Emergency department (ED) over-crowding has been a topic of intense interest over the past few years, with the Institute of Medicine report “Emergency Care at a Crossroads” published in 2006 , followed by the American College of Emergency Physicians task force report on boarding (2008) and, most recently, the United States Government Accountability Office (GAO) Report to the Chairman , Committee on Finance, U.S. Senate published in April 2009. Similarly, the Canadian Association of Emergency Physicians and the Australasian College for Emergency Medicine have also recognized the primary problem of over-crowding in the ED [3, 4].
The adverse effects of the global problem of ED over-crowding are well known. Crowding negatively impacts all stakeholders: patients, physicians, and the hospital.

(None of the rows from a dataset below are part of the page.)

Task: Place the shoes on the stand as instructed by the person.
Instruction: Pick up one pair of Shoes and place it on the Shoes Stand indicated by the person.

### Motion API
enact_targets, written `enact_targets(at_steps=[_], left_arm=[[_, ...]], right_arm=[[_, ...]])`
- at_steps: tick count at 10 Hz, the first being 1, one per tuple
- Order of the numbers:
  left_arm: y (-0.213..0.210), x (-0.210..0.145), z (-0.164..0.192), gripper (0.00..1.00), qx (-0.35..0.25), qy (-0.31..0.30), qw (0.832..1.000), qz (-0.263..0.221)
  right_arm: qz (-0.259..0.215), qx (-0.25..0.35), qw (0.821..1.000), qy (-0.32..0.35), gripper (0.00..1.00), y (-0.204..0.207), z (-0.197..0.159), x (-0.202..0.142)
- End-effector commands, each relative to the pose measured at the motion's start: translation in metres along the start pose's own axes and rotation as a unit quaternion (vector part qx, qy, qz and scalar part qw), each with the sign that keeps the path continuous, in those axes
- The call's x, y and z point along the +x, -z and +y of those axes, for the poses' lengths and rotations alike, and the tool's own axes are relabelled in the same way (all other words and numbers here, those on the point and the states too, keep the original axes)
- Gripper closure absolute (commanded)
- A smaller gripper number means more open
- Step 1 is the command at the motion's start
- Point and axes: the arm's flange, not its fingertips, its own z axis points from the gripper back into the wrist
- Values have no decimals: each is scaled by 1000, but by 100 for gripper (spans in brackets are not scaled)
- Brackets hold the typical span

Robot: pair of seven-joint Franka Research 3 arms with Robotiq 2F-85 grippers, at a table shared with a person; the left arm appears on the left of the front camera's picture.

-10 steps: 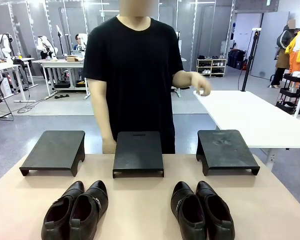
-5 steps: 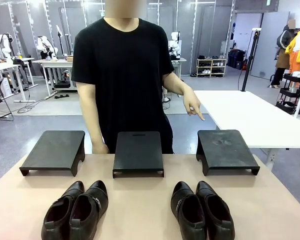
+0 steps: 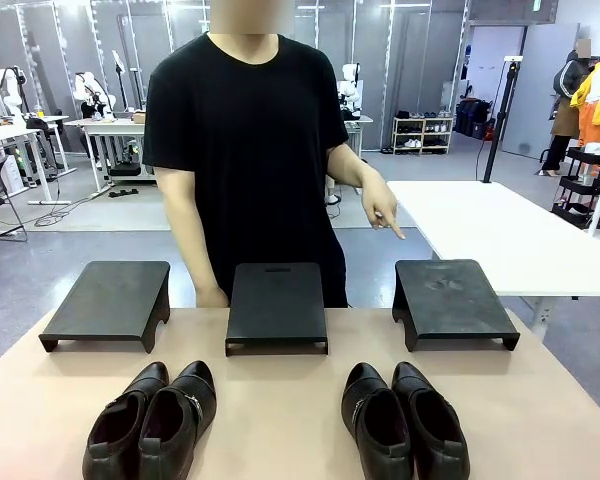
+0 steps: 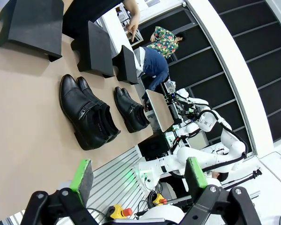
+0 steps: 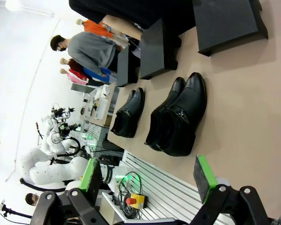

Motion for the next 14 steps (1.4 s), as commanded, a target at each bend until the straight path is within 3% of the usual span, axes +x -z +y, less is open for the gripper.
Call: enact_targets(at_steps=[1, 4, 8, 11, 14], left_arm=[[-1, 0, -1, 0, -3, 3, 1000, -2], [-1, 0, -1, 0, -3, 3, 1000, -2], [-1, 0, -1, 0, -3, 3, 1000, -2], [-1, 0, -1, 0, -3, 3, 1000, -2], [-1, 0, -1, 0, -3, 3, 1000, -2]], right_arm=[[33, -58, 998, -12, 0, 26, 34, -7], [102, -156, 983, -1, 0, 100, 85, -3], [185, -243, 952, -27, 0, 206, 133, -3], [227, -305, 924, -35, 0, 284, 145, -34], [244, -360, 900, -10, 0, 348, 132, -69]])
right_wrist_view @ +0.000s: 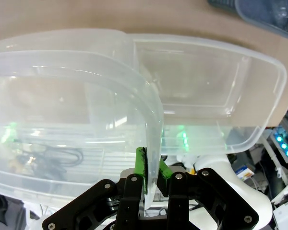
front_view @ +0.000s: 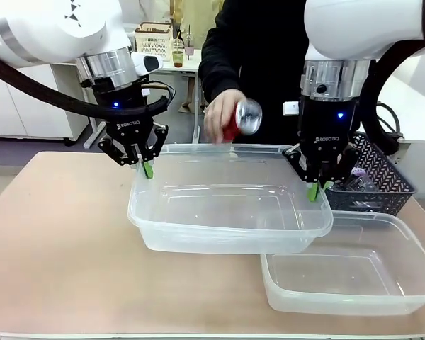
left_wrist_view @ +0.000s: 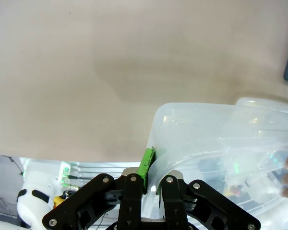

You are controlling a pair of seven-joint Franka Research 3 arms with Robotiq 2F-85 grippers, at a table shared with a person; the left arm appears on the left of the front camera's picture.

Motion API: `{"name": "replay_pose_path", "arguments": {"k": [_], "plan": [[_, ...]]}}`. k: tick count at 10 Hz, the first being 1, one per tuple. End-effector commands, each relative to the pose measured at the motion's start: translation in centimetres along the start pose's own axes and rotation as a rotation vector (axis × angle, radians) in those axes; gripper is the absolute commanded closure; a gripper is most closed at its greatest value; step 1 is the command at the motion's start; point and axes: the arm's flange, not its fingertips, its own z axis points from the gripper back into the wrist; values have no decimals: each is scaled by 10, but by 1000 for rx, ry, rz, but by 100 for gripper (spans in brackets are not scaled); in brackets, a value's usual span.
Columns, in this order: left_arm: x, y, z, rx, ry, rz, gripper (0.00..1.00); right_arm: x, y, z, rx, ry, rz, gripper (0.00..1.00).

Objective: Sort the waste into each basket.
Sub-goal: Offer the picked Organizing box to the human.

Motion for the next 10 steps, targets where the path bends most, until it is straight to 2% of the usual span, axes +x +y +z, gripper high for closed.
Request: {"name": "replay_pose_path", "arguments": {"k": [1,10], "plan": [[2,-3,9,-17,-12,15,93,-3,2,1,-15,10,2,94],[2,-3,9,-17,-12,15,93,-3,2,1,-15,10,2,94]]}}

Most important is patient safety, with decreased quality of care and an increase in medical errors in overcrowded EDs. Further, patients have a poor experience, which leads them to leave without being seen, and they are less likely to return to the ED in the future. Physicians and other providers experience decreased job satisfaction, resulting in decreased productivity and increased staff turnover. For the hospital, ED over-crowding results in lost revenue from multiple sources. Revenue is lost from patients who leave without being seen, from emergency medical service (EMS) diversion secondary to dissatisfaction among both patients and EMS crews, and from shifting of the market share to competitors. Consider the real mortality risk associated with ED over-crowding. A study of over 55,000 ED patients demonstrated a higher mortality rate among patients boarded in the ED than in those moved to an inpatient hallway bed (p < 0.05). Furthermore, the Joint Commission on the Accreditation of Healthcare Organizations (JCAHO) notes that 50% of sentinel events occur in the ED and of these one third are due to over-crowding.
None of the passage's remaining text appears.